United States District Court, Second Circuit

December 19, 2013

JOANN HUNTER, Plaintiff,

JOHN T. CURTIN, District Judge.

Plaintiff JoAnn Hunter commenced this action against Capital Management Services, LP ("CMS") and Barclays Bank Delaware ("Barclays") for breach of contract, breach of implied covenant of good faith and fair dealing, common law fraud, and the violation of the Fair Debt Collection Practices Act ("FDCPA"), 15 U.S.C. §§ 1692, et seq. See Item 14 (Amended Complaint). Presently before the court is defendants' joint motion to dismiss pursuant to Fed.R.Civ.P. 12(b)(6) for failure to state a claim upon which relief can be granted. Item 15.


On June 17, 2013, plaintiff commenced this action with the filing of a summons and complaint in New York State Supreme Court, Erie County Item 1-1. Defendants removed the case to this court pursuant to 28 U.S.C. §§ 1441 and 1331, by Notice of Removal dated July 10, 2013. Item 1. In lieu of an answer, on July 19, 2013, defendants filed a motion to dismiss for failure to state a claim. Item 7.

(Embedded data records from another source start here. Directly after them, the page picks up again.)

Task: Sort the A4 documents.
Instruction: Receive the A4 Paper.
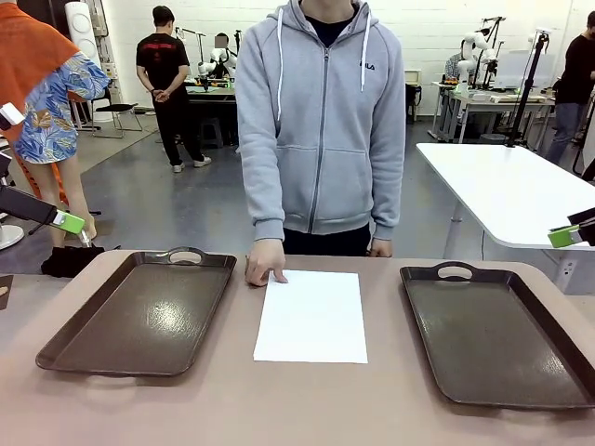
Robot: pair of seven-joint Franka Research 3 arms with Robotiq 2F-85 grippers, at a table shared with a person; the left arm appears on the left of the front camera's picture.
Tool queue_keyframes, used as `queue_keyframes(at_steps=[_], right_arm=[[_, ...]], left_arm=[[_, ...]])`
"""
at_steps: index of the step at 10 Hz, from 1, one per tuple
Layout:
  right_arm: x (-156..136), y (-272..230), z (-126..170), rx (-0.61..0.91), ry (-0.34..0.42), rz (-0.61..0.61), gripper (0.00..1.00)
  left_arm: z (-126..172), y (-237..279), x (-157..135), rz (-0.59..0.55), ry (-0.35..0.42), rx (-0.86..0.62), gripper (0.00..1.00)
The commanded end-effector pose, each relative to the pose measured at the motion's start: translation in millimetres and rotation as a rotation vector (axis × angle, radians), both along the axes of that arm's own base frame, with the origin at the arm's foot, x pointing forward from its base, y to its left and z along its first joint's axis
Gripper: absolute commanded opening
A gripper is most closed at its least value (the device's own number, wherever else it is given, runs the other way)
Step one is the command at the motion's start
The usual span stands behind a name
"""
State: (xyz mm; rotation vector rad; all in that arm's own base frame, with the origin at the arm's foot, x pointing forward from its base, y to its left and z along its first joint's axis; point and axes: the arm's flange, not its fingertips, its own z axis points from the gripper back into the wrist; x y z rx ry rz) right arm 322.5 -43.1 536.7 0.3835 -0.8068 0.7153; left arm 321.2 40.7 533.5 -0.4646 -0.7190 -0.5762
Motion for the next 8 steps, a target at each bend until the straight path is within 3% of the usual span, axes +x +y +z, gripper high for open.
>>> queue_keyframes(at_steps=[1,8], right_arm=[[1.6,0.8,-2.0,0.011,0.001,0.013,1.0],[1.6,0.8,-2.0,0.011,0.001,0.013,1.0]], left_arm=[[0.6,0.3,-0.6,-0.006,-0.005,-0.012,1.0],[0.6,0.3,-0.6,-0.006,-0.005,-0.012,1.0]])
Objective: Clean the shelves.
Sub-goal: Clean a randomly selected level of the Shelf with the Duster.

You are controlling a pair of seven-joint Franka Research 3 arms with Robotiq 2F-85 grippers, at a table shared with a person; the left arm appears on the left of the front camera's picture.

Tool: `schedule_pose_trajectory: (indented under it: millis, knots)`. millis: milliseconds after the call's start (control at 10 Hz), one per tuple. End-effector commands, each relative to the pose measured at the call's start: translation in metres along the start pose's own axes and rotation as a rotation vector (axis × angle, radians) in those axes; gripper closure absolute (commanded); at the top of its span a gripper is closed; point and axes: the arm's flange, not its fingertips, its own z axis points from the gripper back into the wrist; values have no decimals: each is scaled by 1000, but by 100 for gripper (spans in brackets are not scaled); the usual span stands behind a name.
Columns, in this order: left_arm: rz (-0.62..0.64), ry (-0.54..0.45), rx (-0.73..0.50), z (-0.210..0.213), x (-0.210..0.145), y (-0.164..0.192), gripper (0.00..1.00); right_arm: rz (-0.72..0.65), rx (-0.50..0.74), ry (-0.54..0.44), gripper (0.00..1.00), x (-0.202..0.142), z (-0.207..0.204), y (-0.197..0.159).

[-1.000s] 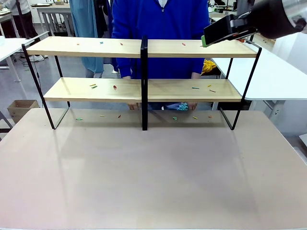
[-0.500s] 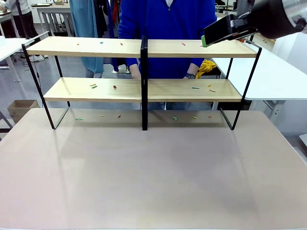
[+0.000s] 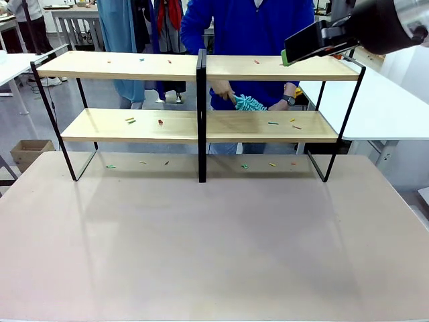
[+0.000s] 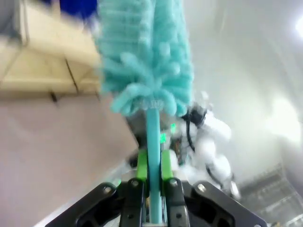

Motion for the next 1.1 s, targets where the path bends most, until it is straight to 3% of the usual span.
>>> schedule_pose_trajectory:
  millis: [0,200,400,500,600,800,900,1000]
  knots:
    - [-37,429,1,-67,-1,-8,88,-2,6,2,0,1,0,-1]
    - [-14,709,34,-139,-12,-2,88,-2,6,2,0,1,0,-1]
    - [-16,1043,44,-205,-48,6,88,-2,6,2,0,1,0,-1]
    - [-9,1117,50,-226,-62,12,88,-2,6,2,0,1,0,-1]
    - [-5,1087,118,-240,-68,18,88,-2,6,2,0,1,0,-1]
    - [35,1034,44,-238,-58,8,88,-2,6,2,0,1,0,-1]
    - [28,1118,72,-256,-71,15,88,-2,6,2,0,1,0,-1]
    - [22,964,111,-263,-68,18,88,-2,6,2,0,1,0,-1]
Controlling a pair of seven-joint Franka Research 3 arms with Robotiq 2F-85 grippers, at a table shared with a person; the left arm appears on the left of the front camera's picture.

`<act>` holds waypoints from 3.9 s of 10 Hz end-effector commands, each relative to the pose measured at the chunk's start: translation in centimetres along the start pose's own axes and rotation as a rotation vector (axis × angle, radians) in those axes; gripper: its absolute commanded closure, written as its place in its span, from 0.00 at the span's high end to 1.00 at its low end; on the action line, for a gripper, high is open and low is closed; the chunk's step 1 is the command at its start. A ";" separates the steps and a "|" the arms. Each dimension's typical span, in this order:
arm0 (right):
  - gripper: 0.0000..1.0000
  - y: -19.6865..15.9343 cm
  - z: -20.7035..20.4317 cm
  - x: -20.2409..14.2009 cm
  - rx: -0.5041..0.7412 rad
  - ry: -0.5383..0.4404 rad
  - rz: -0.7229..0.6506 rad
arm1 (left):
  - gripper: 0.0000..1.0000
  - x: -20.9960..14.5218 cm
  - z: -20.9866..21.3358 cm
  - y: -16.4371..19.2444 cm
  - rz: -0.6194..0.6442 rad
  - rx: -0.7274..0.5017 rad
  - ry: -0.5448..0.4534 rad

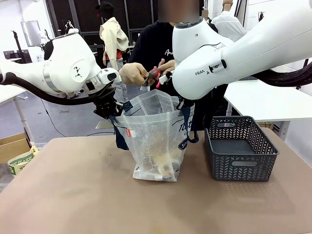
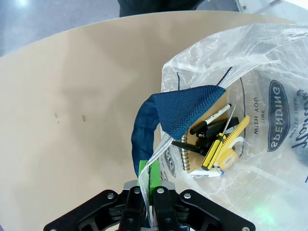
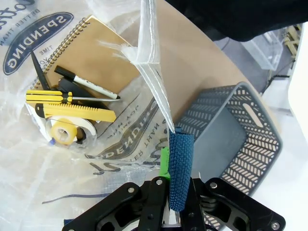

Thereafter, on July 31, 2013, plaintiff filed an Amended Complaint, withdrawing the fraud claim and the factual allegations in support thereof. Item 14. On August 13, 2013, defendants jointly moved to dismiss plaintiffs Amended Complaint, arguing that plaintiff has failed to allege the existence of a contract. Item 15. On September 4, 2013, plaintiff filed a response in opposition to defendant's motion to dismiss. Item 23. Defendants filed a reply in support of their motion on September 30, 2013. Item 24. The court has determined that oral argument is not necessary. For the reasons that follow, the motion to dismiss is denied.


All of plaintiff's claims arise from the same facts. Plaintiff owes a consumer debt to Barclays that is currently in default for nonpayment. Item 14, ¶ 8. In an effort to recover the amount that plaintiff owed, Barclays enlisted CMS, a third party debt collection agency, to recover the account. Id., ¶ 7. On Barclays' behalf, CMS reached an agreement to settle this debt with plaintiff for less than the full value. In a letter dated June 10, 2013, CMS conveyed the following offer to plaintiff:

As representatives of our client, Barclay Bank Delaware, Capital Management Services, LP is authorized to accept less than the full amount. The settlement is in the amount of $1, 894.29. The first part of $631.43 is due by 06/25/13. The second part in the amount of $631.43 is due by 07/25/13. The final part in the amount of $631.43 is due by 08/24/13.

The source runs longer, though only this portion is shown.